§ Exercise
Please reproduce exactly, and only, the lines from the one with "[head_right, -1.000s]" through the last line of the listing below, both ends included, leaving out the pictures.
++++++++
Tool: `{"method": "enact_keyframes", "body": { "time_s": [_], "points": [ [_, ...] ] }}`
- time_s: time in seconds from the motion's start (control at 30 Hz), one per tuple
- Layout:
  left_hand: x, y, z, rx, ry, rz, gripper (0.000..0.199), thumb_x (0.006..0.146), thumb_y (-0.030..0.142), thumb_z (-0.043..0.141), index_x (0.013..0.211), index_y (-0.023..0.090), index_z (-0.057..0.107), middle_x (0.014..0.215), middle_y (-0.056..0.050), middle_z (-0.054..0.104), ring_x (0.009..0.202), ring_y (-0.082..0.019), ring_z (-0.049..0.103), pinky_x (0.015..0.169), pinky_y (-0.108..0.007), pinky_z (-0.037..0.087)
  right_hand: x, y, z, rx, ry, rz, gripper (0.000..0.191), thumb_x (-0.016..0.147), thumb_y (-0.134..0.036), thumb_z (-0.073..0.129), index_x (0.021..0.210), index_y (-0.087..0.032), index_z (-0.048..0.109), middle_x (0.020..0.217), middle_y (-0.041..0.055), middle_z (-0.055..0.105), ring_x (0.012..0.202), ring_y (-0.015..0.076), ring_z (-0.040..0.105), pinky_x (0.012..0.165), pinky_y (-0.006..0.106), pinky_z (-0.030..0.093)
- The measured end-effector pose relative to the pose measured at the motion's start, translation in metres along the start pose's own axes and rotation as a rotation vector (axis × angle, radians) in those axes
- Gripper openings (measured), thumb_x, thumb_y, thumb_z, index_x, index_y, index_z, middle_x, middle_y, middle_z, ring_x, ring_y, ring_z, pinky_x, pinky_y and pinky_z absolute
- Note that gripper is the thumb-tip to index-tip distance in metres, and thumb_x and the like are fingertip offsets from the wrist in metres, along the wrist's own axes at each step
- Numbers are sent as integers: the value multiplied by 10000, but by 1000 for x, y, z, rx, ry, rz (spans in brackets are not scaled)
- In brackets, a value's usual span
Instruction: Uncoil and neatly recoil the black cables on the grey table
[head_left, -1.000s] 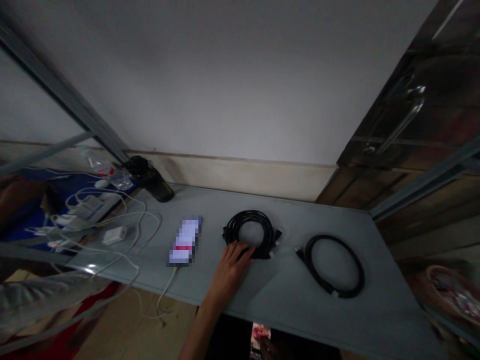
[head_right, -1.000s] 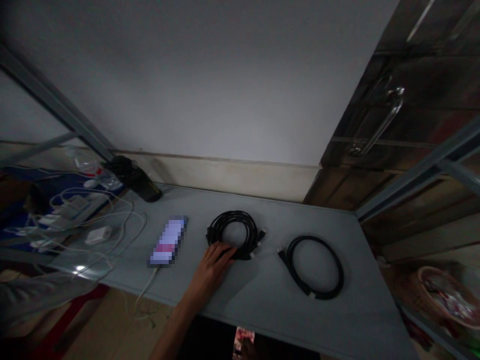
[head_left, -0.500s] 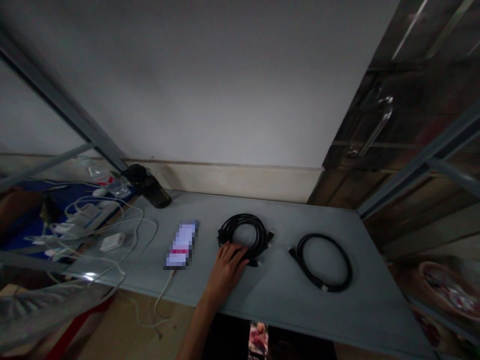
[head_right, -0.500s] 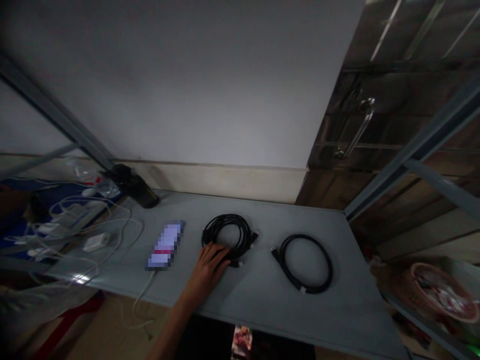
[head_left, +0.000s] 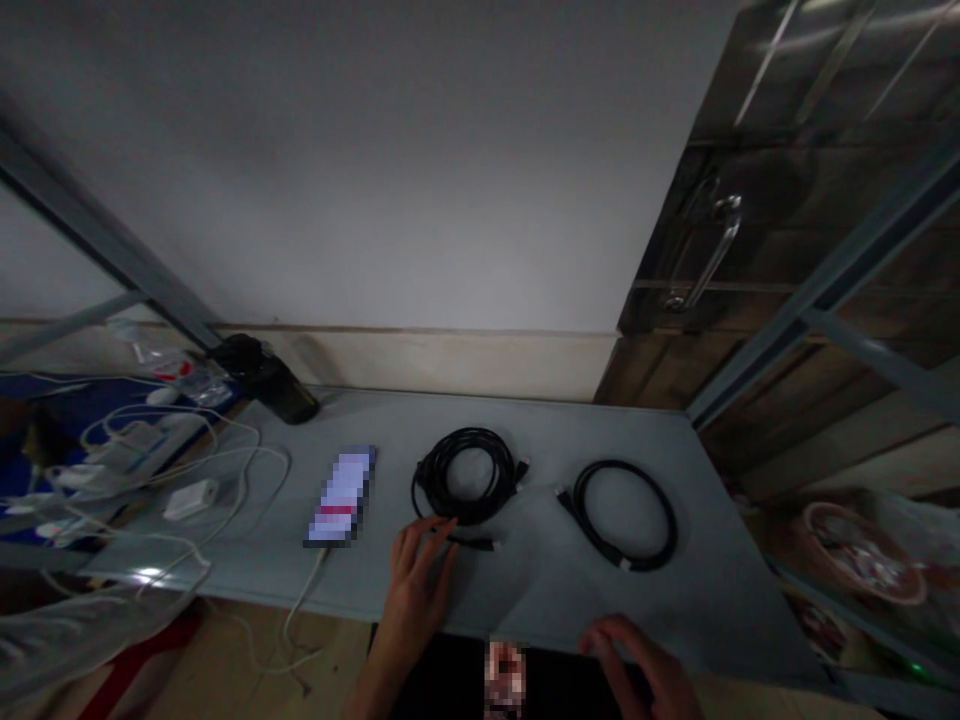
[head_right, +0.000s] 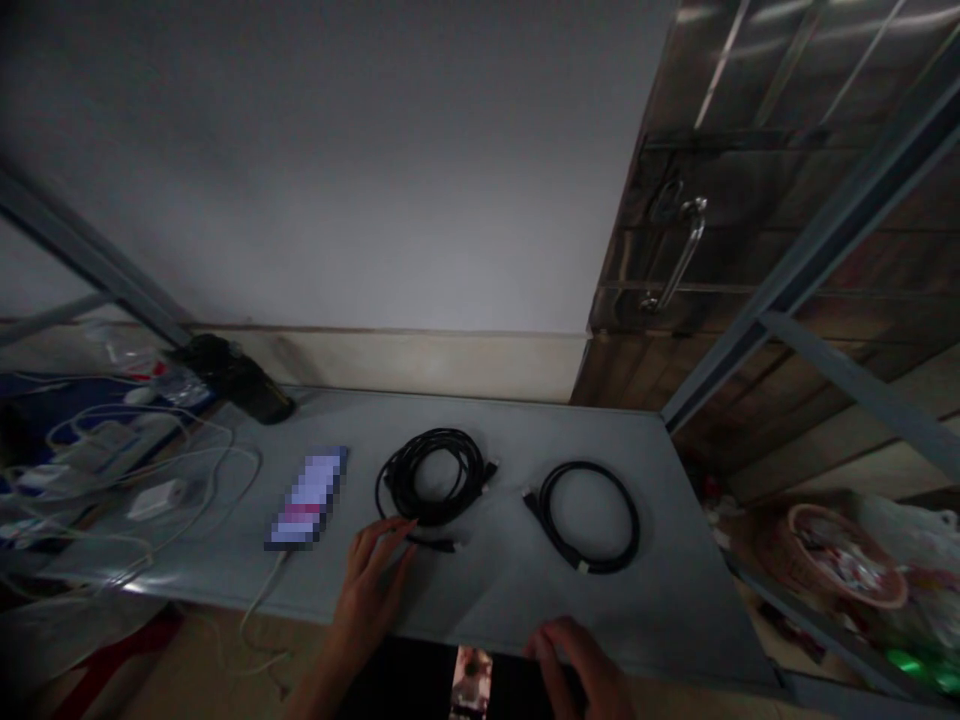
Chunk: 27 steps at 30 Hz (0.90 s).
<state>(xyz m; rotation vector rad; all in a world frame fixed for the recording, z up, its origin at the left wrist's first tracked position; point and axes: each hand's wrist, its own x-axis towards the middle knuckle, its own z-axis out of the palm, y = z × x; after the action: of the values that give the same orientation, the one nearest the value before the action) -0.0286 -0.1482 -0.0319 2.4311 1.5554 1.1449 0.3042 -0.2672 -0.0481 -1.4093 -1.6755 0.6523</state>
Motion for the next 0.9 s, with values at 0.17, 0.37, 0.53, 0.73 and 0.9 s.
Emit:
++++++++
§ Result below
[head_right, -1.000s] 
[head_left, -0.500s] 
[head_right, -0.500s] 
[head_left, +0.000s] 
[head_right, +0.000s] 
Chunk: 27 steps at 30 Hz (0.90 s).
<state>(xyz m; rotation vector rad; all in a world frame fixed for the recording, z up, its origin at the left wrist's first tracked position; point and axes: each hand's wrist, its own x-axis towards the middle knuckle, its own z-axis out of the palm, y = z × x; after the action: of the values that give the same orientation, the one nearest the value before the action) -0.0286 -0.1482 -0.0319 2.4311 1.5554 1.1449 0.3042 -0.2672 -0.0481 -1.4093 -1.6755 0.6523</state>
Motion for the next 0.9 s, with values at 0.17, 0.37, 0.53, 0.73 and 0.9 s.
Emit:

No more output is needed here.